According to the Release, FINRA’s staff envisions that this new disclosure document “would include the following characteristics and subject matter:”

  1. The types of brokerage accounts and services the firm provided to retail clients (e.g., research, underwriting and recommendations of securities, products, and strategies);
  2. Disclosures that are reasonably designed to permit existing and prospective retail customers of the firm to evaluate:
    1. The scope of services provided by the member to its retail customers and any limitation on the scope of these services;
    2. The scope of products offered to the firm’s retail customers;
    3. To the extent applicable, that the firm may not offer all products of a certain class or type and that it or its affiliates may be the sponsor or originator of certain products and may determine in some cases to act as a distributor or placement or sales agent for a fee from the issuer or sponsor of the product; and
    4. All fees associated with each brokerage account and services offered to retail customers, a specific description of the service provided for each fee, and whether fees are negotiable.  (This information would presumably be presented in a standardized manner to allow customers to make comparisons between broker-dealers);
  3. Disclosure as to financial or other incentives that a firm or its registered representatives have to recommend certain products, investment strategies, or services over similar ones, including:
    1. In the case of investment company securities, information relating to their cash/non-cash compensation arrangements as would be required by proposed FINRA Rule 2341; [2]
    2. Any arrangement in which the firm receives any economic benefit from any person (including an issuer) in connection with providing a particular product, investment strategy, or service to a customer;
    3. Any arrangement in which the firm compensates or receives any economic incentive for customer referrals from or to any individual or firm; and
    4. Any arrangement in which a registered representative receives different payouts or other rates of compensation for certain products or services that are reasonably likely to provide an incentive for the representative to offer that product or service in lieu of similar ones offered by the broker-dealer;
  4. Disclosure of conflicts that may arise between a firm and its customers, as well as those that may arise in meeting the competing needs of multiple customers and how the firm manages such conflicts; and
  5. Limitations on the duties a firm owes to its customers, such as that the firm:
    1. Does not assure the ongoing suitability of an investment or portfolio of investments;
    2. Takes no responsibility for the propriety of unsolicited orders, other than to discharge best execution obligations; or
    3. May execute any transaction on a principal basis, absent instructions to act in an agency capacity.

Request for Comment

FINRA seeks comment on all aspects of the proposal including its: scope (e.g., the products, services, and conflicts discussed); delivery method (e.g., hard copy or electronic); form and content (e.g., level of detail, one-tier or two-tiered disclosure);  and timing (e.g., how often it should be updated and provided to customers).

 

Tamara K. Salmon
Senior Associate Counsel

endnotes

 [1]  See Disclosure of Services, Conflicts and Duties, FINRA Notice 10-54 (October 2010) (the “Release”), which is available at  http://www.finra.org/web/groups/industry/@ip/@reg/@notice/documents/notices/p122361.pdf.

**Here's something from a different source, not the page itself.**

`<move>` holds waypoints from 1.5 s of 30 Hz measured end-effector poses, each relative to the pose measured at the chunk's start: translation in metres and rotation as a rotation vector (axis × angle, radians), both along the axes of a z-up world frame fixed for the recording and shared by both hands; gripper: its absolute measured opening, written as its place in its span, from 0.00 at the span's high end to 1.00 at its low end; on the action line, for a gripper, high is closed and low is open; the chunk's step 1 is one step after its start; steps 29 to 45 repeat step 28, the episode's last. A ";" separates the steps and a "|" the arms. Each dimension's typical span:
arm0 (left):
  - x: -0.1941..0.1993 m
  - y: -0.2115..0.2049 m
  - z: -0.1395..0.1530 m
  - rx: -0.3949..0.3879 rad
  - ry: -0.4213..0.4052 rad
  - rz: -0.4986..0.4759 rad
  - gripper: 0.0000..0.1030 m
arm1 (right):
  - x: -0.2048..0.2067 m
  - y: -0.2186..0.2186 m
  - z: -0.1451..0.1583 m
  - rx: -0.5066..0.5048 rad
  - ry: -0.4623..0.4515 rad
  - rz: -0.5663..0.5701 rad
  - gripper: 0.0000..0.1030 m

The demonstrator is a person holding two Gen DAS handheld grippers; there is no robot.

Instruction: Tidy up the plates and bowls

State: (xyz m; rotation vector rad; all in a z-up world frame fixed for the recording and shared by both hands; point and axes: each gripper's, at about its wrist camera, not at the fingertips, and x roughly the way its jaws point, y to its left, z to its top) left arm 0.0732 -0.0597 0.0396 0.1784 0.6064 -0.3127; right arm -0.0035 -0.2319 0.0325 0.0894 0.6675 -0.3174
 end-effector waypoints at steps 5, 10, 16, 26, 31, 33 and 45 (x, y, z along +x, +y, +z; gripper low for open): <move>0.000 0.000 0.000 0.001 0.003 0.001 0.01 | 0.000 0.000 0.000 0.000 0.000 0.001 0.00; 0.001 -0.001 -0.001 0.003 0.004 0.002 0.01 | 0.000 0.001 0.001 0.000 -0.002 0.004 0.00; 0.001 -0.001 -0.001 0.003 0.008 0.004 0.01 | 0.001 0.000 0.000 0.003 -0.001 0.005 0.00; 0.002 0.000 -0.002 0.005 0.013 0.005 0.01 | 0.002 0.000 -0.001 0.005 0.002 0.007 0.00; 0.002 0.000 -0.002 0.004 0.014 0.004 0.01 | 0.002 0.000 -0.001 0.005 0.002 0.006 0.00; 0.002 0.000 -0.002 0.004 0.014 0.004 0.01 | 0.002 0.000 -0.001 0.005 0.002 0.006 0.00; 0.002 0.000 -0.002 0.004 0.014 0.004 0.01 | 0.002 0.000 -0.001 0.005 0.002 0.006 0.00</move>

 [2]  See Institute Memorandum No. 23568, dated June 19, 2009, summarizing FINRA’s proposal, which remains pending.  The Institute filed a comment letter supporting the proposed rule but recommending revisions relating to electronic delivery of the information and elimination of existing detailed prospectus disclosure of cash compensation arrangements.  See Institute Memorandum No. 23676, dated August 4, 2009, summarizing the Institute’s comment letter.